1. June 8, 1984: Gremlins and Ghostbusters
This is so freaking good. A perfect mid-’80s lineup right here. Just imagine the practical effects discourse on the “For You” tab on Twitter if these two movies dropped on the same day right now.
10 Summer Double Features That Did Not Have Elite Scores but Still Deserve Recognition Anyway Because They’re Either Weird, Hilarious, or Personally Important
June 25, 1982: Blade Runner and The Thing
And in just one day, Film Twitter was born.
July 12, 1991: Point Break and Boyz n the Hood
You might disagree, but in my opinion this is the strongest, most timeless double feature in history. Two perfect movies, released on a glorious day in July ’91.
July 16, 1993: Free Willy and Hocus Pocus
July 16, 1993, was basically Barbenheimer for every ’90s kid. (And for those of you wondering why Hocus Pocus was released in fucking July, it’s because Disney didn’t think kids would go see a movie during the school year. “The argument was … kids are in school,” producer David Kirschner said with some bemusement in 2018. Amazing call by the suits there; God bless reruns and ABC Family for saving this movie.)

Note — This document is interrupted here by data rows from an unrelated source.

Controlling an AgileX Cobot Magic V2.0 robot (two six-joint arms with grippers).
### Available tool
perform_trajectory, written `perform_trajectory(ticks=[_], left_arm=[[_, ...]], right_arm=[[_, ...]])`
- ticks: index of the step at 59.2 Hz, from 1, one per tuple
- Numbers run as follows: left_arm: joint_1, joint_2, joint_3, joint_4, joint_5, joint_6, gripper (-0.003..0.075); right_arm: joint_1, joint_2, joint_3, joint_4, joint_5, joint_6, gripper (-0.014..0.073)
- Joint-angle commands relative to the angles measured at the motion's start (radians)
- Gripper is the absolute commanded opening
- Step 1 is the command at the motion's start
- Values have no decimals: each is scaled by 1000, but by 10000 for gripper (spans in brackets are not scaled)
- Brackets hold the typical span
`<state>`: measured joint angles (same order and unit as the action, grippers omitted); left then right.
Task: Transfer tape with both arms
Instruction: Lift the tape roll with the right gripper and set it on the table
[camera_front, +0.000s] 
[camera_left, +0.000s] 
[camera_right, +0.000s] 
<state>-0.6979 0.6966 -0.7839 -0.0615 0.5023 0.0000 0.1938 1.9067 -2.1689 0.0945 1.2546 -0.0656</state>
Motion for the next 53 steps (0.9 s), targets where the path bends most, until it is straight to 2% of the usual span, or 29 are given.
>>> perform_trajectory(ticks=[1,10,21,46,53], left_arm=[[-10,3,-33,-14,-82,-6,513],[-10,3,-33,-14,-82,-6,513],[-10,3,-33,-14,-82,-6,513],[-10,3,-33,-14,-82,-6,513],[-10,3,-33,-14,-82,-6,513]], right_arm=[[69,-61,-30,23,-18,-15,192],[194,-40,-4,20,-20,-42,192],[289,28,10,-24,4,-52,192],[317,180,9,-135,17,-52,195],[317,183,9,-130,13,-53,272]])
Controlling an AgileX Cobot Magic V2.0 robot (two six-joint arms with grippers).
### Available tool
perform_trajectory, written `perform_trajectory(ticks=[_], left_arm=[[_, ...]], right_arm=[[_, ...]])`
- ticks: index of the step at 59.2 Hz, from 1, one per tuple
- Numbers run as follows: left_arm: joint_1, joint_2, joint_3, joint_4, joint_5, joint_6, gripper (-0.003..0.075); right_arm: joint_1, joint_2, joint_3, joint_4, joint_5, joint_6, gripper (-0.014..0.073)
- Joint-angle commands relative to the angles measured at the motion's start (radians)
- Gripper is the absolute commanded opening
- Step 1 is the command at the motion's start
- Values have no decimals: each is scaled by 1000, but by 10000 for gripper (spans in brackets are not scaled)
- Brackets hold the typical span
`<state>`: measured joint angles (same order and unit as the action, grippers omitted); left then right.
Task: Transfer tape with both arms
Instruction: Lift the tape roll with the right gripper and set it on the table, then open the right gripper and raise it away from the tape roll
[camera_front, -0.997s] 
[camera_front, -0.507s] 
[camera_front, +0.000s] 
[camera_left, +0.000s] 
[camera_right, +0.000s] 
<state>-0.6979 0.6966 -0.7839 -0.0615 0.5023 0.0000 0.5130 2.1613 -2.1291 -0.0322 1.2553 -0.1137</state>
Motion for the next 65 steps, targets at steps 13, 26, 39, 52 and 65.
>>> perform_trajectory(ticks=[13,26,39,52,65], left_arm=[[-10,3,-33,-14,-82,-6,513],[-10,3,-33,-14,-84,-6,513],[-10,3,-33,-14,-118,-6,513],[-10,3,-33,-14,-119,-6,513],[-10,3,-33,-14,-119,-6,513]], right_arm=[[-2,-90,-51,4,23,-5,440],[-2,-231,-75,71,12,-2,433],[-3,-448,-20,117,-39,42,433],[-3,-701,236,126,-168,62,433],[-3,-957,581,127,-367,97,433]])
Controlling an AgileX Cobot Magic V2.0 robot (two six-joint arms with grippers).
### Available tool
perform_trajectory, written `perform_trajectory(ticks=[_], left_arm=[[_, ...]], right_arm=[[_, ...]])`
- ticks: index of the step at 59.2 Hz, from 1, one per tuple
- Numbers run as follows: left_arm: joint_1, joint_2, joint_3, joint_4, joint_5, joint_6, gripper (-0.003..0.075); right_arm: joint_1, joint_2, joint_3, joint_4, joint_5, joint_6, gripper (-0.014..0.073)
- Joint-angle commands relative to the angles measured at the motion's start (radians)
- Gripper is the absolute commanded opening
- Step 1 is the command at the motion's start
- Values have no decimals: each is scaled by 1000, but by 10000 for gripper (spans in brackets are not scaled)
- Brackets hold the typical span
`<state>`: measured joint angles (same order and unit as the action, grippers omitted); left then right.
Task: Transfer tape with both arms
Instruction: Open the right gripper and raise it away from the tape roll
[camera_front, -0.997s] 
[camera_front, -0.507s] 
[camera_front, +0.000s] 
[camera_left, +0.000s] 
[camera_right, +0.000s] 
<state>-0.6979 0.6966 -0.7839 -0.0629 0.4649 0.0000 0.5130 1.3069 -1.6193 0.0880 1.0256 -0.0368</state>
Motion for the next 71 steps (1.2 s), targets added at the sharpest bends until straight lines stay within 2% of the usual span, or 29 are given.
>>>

August 16, 1996: The Fan and Tin Cup
Sports are dope.
June 20, 1997: My Best Friend’s Wedding and Batman & Robin
Some more elite ’90s energy right here (as well as a glorious amount of gay energy, whether textual or subtextual).
June 27, 1997: Face/Off and Hercules
My dad took me to see Face/Off in theaters. I was 8 years old. I wonder if he told my mom that he was taking me to Hercules.
July 25, 1997: Air Force One and Good Burger
Why were there so many good double features in 1997?! That’s three in just over a month. How do we get this back?!
June 25, 2004: Fahrenheit 9/11 and The Notebook
And the Academy Award for the worst/weirdest vibes goes to …
August 3, 2007: The Bourne Ultimatum and Hot Rod
There’s a lot happening with this one. I don’t have any data or evidence to back this up, but I’m pretty sure this date is responsible for the last 16 years of masculinity. On behalf of all men, I apologize for the way that we built our personalities off of these two very different but very DUDE movies.
July 21, 2017: Dunkirk and Girls Trip
WAIT, CHRISTOPHER NOLAN HAS GONE THROUGH THIS MULTIPLE TIMES BEFORE BARBENHEIMER?! WHO KEEPS COUNTERPROGRAMMING AGAINST HIS MOVIES?!
Now it really makes sense why Nolan’s been so calm and collected during the Oppenheimer press run—he’s already lived through it twice. Hopefully Barbenheimer lives up to Dark Knight/Mamma Mia! and Dunkirk/Girls Trip. Maybe one day we’ll do this again and see whether it was enough to make July 21 one of the greatest Hollywood days ever.
A previous version of this article stated that Titanic was released in 1998. It came out in 1997.